Skip to main content

Richard Milne and Joanna Latimer

Pathology’s Progress: Molecular Mobilities and the Neuroscientific Body

For some time psychological models of illness imagined how patients somatized troubles with no organic cause. Recently this way of thinking of somatisation has been inverted, with the central tension in neuroscience revolving around whether thoughts, emotions and personality can be placed or located in specific areas within the materialities of the brain (Rose and Abi-Rached 2013), with the effect of mind becoming body. Effects and symptoms, including memory loss, disorientation, dyspraxia and dyphasia, have been assembled as progressive neurodegenerative diseases, such as Alzheimer's or Parkinson's disease, and understood as the unfolding of deleterious change over time localised within specific areas of the brain (Lock 2013). Thus, the formation of the new neurosciences has rested to some extent upon the territorializing of the individual, bounded brain as the place where disease can be located, and, hopefully, intervened in.

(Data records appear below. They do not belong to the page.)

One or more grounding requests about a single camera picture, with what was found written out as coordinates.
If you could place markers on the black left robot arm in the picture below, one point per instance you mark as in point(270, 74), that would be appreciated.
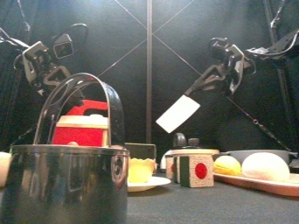
point(10, 58)

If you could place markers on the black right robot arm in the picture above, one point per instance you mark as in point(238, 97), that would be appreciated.
point(274, 48)

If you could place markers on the red and cream toy container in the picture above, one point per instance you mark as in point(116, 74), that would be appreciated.
point(79, 131)

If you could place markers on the cream toy pot black knob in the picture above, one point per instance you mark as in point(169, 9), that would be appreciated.
point(191, 148)

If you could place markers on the dark box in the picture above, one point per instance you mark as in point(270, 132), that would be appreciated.
point(142, 151)

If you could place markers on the grey shallow pan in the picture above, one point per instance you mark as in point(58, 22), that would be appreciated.
point(257, 153)

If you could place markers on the yellow lemon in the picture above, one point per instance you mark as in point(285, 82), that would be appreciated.
point(227, 165)

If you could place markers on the yellow cracked eggshell cup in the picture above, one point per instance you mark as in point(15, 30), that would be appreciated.
point(140, 170)

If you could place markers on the speckled block with red dot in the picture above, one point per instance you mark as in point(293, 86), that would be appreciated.
point(170, 167)
point(198, 171)

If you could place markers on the white round object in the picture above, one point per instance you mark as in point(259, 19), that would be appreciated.
point(4, 169)

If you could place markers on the white toy egg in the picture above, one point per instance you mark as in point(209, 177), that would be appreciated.
point(266, 167)

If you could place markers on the white round plate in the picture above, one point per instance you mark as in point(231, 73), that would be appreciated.
point(154, 183)

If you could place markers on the pink oblong tray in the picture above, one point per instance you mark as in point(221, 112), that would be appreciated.
point(269, 185)

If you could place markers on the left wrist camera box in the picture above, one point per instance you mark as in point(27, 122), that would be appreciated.
point(63, 46)

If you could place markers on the vertical metal frame pole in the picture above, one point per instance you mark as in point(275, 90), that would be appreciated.
point(149, 73)

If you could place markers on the slanted frame pole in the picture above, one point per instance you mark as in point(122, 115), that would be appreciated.
point(282, 96)

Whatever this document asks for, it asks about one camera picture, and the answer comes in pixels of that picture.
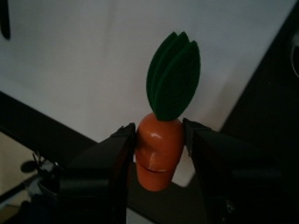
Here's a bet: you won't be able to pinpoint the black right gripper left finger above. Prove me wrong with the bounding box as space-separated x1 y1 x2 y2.
58 122 137 224

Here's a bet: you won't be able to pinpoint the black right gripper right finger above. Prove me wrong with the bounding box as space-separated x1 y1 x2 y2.
182 117 299 224

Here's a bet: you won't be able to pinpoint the orange toy carrot green leaves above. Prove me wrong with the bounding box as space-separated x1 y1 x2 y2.
134 31 202 193

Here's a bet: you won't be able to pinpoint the white cutting board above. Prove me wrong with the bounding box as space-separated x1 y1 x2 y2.
0 0 299 188

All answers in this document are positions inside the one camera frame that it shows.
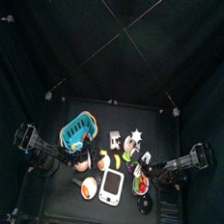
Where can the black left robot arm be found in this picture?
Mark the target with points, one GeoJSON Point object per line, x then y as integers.
{"type": "Point", "coordinates": [39, 144]}

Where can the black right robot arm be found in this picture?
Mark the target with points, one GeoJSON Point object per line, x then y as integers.
{"type": "Point", "coordinates": [183, 164]}

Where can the small yellow toy corn piece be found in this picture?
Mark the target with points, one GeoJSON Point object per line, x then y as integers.
{"type": "Point", "coordinates": [103, 152]}

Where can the teal basket with orange rim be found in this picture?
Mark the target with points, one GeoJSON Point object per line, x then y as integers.
{"type": "Point", "coordinates": [78, 131]}

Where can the purple toy vegetable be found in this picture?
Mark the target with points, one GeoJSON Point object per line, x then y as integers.
{"type": "Point", "coordinates": [131, 167]}

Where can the beige toy egg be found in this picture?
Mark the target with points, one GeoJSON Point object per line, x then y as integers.
{"type": "Point", "coordinates": [81, 166]}

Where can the white cup with orange food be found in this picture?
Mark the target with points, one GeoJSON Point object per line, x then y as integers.
{"type": "Point", "coordinates": [103, 163]}

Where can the bowl with red green vegetables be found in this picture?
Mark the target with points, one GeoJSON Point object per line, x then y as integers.
{"type": "Point", "coordinates": [141, 185]}

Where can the green toy vegetable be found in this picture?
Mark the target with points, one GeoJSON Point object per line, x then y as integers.
{"type": "Point", "coordinates": [126, 156]}

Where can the white pink toy plate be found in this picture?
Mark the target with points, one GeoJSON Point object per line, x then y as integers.
{"type": "Point", "coordinates": [129, 145]}

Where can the white star-shaped toy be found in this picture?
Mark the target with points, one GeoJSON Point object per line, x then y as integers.
{"type": "Point", "coordinates": [136, 135]}

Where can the small white grey toy appliance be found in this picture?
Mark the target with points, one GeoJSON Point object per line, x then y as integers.
{"type": "Point", "coordinates": [114, 140]}

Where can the white toy tablet black screen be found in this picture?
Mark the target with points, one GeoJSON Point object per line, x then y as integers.
{"type": "Point", "coordinates": [111, 186]}

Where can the white pan with carrot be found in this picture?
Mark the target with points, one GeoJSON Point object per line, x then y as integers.
{"type": "Point", "coordinates": [88, 187]}

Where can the black round disc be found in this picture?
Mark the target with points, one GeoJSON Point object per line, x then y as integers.
{"type": "Point", "coordinates": [144, 204]}

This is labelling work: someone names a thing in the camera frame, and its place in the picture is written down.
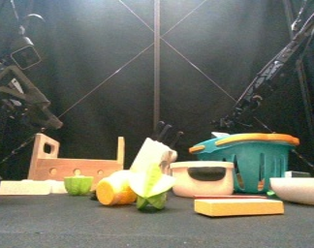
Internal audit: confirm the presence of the green white toy corn husk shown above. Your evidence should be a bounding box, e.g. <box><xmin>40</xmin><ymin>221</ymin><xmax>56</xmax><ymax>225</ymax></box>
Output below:
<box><xmin>127</xmin><ymin>162</ymin><xmax>177</xmax><ymax>211</ymax></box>

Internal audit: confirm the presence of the vertical metal frame pole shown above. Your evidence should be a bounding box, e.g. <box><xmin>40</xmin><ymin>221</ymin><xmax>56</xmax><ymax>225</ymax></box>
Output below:
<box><xmin>151</xmin><ymin>0</ymin><xmax>162</xmax><ymax>131</ymax></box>

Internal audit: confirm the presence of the thin diagonal brace wire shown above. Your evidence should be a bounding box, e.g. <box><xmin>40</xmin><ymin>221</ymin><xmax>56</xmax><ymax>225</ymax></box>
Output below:
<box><xmin>0</xmin><ymin>0</ymin><xmax>209</xmax><ymax>172</ymax></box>
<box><xmin>117</xmin><ymin>0</ymin><xmax>314</xmax><ymax>177</ymax></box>

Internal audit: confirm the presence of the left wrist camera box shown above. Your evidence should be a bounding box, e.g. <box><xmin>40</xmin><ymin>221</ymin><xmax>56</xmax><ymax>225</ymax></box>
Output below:
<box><xmin>9</xmin><ymin>45</ymin><xmax>43</xmax><ymax>71</ymax></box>

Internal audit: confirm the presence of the wooden dish rack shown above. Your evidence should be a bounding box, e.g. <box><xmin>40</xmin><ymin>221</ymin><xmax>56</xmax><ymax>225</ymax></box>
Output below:
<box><xmin>26</xmin><ymin>132</ymin><xmax>126</xmax><ymax>182</ymax></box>

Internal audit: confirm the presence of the thin red flat piece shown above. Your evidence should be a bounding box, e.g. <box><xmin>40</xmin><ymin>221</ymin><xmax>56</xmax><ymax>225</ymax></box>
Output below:
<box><xmin>192</xmin><ymin>194</ymin><xmax>268</xmax><ymax>200</ymax></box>

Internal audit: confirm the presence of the green toy bell pepper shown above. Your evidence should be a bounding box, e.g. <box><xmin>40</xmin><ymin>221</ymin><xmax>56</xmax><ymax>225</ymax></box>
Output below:
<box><xmin>62</xmin><ymin>174</ymin><xmax>95</xmax><ymax>197</ymax></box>

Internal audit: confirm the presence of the white item in basket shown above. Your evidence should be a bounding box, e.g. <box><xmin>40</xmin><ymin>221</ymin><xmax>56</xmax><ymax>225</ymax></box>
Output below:
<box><xmin>210</xmin><ymin>131</ymin><xmax>230</xmax><ymax>140</ymax></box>

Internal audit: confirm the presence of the small dark box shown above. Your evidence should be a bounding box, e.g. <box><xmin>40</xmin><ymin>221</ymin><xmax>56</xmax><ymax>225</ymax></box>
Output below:
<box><xmin>284</xmin><ymin>170</ymin><xmax>312</xmax><ymax>179</ymax></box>

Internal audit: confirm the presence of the white toy rice block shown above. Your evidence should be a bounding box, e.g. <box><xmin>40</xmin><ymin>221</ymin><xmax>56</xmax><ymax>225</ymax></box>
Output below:
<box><xmin>0</xmin><ymin>179</ymin><xmax>66</xmax><ymax>197</ymax></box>

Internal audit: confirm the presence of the orange fruit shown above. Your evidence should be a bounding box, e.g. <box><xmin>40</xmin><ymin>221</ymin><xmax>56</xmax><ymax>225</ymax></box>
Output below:
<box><xmin>95</xmin><ymin>170</ymin><xmax>138</xmax><ymax>207</ymax></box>

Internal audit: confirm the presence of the white knife block with knives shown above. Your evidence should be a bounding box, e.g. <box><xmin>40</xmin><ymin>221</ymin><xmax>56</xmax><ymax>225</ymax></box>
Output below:
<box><xmin>129</xmin><ymin>120</ymin><xmax>185</xmax><ymax>176</ymax></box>

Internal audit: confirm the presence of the teal basket orange handle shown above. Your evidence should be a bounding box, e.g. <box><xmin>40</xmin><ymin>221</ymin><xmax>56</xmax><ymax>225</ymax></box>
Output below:
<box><xmin>188</xmin><ymin>132</ymin><xmax>301</xmax><ymax>195</ymax></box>

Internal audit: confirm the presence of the white bowl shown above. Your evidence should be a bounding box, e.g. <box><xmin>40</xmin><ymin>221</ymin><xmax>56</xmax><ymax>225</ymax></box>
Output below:
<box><xmin>268</xmin><ymin>176</ymin><xmax>314</xmax><ymax>206</ymax></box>

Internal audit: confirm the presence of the white toy pot black handle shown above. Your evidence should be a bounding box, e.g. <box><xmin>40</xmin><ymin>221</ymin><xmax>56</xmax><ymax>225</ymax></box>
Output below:
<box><xmin>169</xmin><ymin>160</ymin><xmax>236</xmax><ymax>199</ymax></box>

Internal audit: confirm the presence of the yellow wooden block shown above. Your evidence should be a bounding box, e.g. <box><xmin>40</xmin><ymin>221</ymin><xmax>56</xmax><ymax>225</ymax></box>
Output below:
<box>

Drawing on ethnographic work in a neuroscience laboratory, this paper charts a shift towards the mapping of neurodegeneration in terms of mobilities and the spatial 'progress' of pathological change through the topography of brain and body. The spatialisation of degeneration is associated with new laboratory practices and technologies and researchers’ imaginations of new ways of intervening in and disrupting disease processes. Moreover, ‘opening up’ localisation-based models of disease, re-situates the brain in relation to bodily flows and circulations and troubles the boundedness of the body of "non-communicable disease". Dialogues are established or renewed with the inter-corporeal movements of spread, transmission and infection associated with classic epidemiology rather than neurodegeneration. The paper questions whether these processes of 'regionalisation', territorialization and deterriotorialization (Deleuze & Guttuari 1972) disrupt the notion of 'a neuroscientific reality' - and suggest there are multiple neuroscientific bodies in tension in the ways in which dementia, mind and brain are being assembled, disassembled and reassembled.